16 septembre 2018

Être populiste pour gagner ?

Par Rémi Tremblay

 

Lorsque les élections québécoises ont été lancées, la Coalition Avenir Québec (CAQ) trônait dans les sondages. Cette formation de centre-droit n’ayant aucun adversaire à droite avait alors établi comme stratégie de recentrer son message prenant pour acquis que l’électorat de droite, n’ayant aucune alternative, voterait pour eux. Avec une ou deux petites mesures visant à contenter les identitaires, conservateurs et nationalistes François Legault pouvait espérer remporter une victoire facile, il fallait seulement éviter des dérapages, d’où le recentrage du parti et des thèmes, ce qui explique l’abandon du terme « natalité » dans le programme officiel.

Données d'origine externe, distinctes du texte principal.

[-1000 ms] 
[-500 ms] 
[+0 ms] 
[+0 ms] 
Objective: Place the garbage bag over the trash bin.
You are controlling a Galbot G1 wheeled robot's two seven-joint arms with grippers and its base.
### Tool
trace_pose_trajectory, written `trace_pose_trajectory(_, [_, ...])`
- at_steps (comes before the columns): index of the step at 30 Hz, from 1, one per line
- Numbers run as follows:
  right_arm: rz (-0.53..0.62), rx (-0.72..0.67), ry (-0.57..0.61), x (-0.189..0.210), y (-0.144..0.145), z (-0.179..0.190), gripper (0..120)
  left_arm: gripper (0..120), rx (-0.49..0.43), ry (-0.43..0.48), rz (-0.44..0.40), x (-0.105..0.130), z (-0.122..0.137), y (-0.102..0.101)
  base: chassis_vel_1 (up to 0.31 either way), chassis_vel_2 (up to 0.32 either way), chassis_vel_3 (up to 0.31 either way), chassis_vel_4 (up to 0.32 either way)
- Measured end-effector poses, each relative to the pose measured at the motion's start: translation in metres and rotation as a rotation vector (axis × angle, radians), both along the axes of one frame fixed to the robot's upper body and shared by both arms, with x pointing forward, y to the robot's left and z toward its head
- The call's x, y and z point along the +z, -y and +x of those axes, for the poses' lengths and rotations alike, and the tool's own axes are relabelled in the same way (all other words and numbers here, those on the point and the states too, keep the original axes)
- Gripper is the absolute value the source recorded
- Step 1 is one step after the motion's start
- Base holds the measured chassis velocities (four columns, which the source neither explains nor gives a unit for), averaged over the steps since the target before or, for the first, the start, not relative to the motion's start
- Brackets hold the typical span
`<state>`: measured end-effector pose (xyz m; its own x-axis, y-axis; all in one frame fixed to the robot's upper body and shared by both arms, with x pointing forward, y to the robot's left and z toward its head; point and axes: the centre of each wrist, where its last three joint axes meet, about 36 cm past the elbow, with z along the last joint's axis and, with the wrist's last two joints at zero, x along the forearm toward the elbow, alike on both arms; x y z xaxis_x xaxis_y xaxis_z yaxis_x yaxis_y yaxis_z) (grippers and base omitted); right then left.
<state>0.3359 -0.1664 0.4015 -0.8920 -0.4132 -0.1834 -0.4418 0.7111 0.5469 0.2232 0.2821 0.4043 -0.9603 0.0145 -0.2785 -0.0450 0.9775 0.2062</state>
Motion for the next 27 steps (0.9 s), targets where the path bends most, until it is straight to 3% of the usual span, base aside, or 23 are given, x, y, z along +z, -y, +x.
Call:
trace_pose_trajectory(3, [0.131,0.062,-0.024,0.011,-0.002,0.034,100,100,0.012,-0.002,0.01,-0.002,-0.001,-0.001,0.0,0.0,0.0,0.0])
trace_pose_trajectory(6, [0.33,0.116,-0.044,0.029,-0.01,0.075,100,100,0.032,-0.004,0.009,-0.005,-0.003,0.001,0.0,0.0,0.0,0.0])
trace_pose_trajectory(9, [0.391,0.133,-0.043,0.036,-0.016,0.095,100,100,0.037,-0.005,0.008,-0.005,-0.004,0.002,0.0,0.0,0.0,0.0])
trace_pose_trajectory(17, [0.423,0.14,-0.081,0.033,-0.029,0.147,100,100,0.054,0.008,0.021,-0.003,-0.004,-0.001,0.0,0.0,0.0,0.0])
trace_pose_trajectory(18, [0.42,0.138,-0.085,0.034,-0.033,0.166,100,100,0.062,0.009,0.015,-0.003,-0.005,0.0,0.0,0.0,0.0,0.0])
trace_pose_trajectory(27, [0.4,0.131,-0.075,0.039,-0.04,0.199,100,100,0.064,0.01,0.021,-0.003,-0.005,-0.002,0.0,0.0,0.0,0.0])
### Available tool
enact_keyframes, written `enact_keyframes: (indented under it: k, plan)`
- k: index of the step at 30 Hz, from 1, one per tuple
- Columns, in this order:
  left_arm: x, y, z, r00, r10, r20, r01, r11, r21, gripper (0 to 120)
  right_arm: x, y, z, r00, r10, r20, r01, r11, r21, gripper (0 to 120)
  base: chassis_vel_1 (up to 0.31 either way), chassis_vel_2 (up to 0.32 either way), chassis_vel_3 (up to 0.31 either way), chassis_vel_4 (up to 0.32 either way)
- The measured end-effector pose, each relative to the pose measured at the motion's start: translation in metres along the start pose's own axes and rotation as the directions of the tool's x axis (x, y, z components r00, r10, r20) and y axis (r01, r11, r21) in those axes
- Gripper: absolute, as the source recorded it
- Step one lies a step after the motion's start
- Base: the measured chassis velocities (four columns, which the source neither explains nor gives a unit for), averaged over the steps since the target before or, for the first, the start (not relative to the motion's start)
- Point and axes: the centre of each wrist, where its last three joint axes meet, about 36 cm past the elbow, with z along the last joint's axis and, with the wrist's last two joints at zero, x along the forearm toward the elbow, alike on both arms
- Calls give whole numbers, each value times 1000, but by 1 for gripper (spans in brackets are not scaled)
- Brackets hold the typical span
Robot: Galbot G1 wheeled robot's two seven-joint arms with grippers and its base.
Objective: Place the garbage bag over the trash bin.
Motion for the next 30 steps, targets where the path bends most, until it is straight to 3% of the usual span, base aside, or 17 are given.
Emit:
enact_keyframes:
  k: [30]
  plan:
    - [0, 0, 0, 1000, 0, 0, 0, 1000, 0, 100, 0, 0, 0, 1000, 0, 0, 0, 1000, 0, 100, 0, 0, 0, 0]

Mais depuis le début de la campagne, les tuiles se multiplient et le parti qui avait une victoire majoritaire assurée pourrait ne pas remporter la mise. Le parti est passé de 35 % à 30 %, ce qui compromet son élection à la tête d’un gouvernement majoritaire. Cet état des choses a eu un impact plus que positif : Legault a dû sortir de son mutisme et commencer à traiter des thèmes qui le différencient de ses adversaires politiques, soit l’immigration et l’identité. Seul candidat ouvert à discuter de ces sujets sans langue de bois, il a commencé à adopter un ton qui se veut plus populiste, question de se démarquer et d’éviter la chute.

Abordant l’immigration à plusieurs reprises cette semaine, Legault osa la lier à la survie de la langue française et de notre identité. Dans une invective à l’égard du Premier ministre Couillard, il lança ainsi : « Il y a un risque que nos petits-enfants ne parlent plus français. Je ne voudrais pas avoir à me reprocher ça. Le Québec, en Amérique du Nord, entouré de centaines de millions d’anglophones sera toujours dans une position vulnérable. M. Couillard n’a pas compris ça. »

S’il parle de la menace que représente l’immigration, la solution qu’il présente est nettement trop conservatrice pour protéger notre langue, culture et identité de façon efficace. Il faudrait parler de remigration, mais Legault propose plutôt une simple diminution de 20 % de l’immigration qui serait effective dès la première année d’un mandat caquiste.

Cette mesure aura l’effet d’un simple bandage sur une plaie ouverte, mais on peut se réjouir qu’un parti sorte du lot dans ce domaine et ne fasse pas que promouvoir une hausse ou un maintien des seuils d’immigration. Le fait qu’il soit électoralement gagnant de proposer des baisses d’immigration pourrait changer le paradigme actuel et d’autres partis pourraient éventuellement emboîter le pas et peut-être pousser la réflexion plus loin.

Pour le moment, avec cette approche populiste, qui semble être une tentative de sauver les meubles, Legault semble reprendre du poil de la bête. Pour l’électorat moyen, composé des Québécois de souche, l’immigration et l’identité sont un sujet primordial et seule la CAQ semble l’avoir compris. Certes, il y a une bonne part de calcul électoral dans les récentes sorties du chef caquiste, mais le résultat est qu’enfin le débat sur l’immigration est lancé dans la sphère publique et ne comprend pas que des protagonistes intéressés à maintenir le système actuel.